■ WHAT THE TASK ASKS
Copy out exactly the lines from the first line of the material below through the line containing "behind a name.", and nothing beyond them.

■ COLLECTED MATERIAL
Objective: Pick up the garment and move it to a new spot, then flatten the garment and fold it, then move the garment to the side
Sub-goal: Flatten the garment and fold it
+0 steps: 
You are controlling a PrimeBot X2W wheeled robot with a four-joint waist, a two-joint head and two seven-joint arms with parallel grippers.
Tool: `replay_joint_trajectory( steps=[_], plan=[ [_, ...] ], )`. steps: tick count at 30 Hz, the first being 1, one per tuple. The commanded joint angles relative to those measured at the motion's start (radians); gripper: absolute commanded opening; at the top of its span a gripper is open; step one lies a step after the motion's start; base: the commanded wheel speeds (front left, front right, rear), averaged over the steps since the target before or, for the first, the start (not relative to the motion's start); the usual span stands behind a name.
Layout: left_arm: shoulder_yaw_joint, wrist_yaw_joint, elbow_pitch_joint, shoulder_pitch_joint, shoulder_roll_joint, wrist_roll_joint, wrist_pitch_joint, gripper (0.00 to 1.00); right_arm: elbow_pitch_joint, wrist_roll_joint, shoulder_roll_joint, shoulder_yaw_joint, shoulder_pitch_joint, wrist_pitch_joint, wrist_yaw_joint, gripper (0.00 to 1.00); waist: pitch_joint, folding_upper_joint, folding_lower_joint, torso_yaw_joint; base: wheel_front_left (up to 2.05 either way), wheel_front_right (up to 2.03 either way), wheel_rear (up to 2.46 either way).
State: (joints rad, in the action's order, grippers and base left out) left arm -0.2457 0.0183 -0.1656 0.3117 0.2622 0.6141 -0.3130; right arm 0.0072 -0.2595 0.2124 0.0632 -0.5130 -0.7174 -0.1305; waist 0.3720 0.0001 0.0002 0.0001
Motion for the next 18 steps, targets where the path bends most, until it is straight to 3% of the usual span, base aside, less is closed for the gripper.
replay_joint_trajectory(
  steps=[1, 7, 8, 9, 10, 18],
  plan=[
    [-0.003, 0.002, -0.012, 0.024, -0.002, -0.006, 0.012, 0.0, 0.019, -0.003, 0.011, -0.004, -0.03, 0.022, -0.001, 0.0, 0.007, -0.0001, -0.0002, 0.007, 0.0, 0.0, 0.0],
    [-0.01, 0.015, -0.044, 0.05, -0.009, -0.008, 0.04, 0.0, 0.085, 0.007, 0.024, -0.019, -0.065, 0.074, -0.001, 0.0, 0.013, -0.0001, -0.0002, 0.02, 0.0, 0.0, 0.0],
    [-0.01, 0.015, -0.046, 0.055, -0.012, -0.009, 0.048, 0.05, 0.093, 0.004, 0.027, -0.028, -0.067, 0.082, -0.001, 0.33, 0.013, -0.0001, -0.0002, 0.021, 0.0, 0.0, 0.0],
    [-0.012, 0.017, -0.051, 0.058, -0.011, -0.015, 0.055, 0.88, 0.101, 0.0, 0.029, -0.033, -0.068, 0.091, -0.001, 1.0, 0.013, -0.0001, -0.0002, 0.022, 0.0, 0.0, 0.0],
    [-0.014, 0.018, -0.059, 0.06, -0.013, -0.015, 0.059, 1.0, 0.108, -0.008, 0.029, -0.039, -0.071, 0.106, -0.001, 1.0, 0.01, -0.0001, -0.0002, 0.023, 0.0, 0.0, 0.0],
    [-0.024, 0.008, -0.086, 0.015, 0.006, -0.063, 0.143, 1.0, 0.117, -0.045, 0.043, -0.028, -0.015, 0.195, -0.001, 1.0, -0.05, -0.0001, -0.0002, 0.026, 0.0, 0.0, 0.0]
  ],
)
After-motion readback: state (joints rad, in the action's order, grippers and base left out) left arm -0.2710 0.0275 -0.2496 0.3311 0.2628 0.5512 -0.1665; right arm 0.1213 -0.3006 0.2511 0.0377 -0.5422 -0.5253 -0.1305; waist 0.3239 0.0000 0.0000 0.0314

■ WRITTEN ANSWER
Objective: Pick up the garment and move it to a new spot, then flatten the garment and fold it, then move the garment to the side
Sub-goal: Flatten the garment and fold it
+0 steps: 
You are controlling a PrimeBot X2W wheeled robot with a four-joint waist, a two-joint head and two seven-joint arms with parallel grippers.
Tool: `replay_joint_trajectory( steps=[_], plan=[ [_, ...] ], )`. steps: tick count at 30 Hz, the first being 1, one per tuple. The commanded joint angles relative to those measured at the motion's start (radians); gripper: absolute commanded opening; at the top of its span a gripper is open; step one lies a step after the motion's start; base: the commanded wheel speeds (front left, front right, rear), averaged over the steps since the target before or, for the first, the start (not relative to the motion's start); the usual span stands behind a name.

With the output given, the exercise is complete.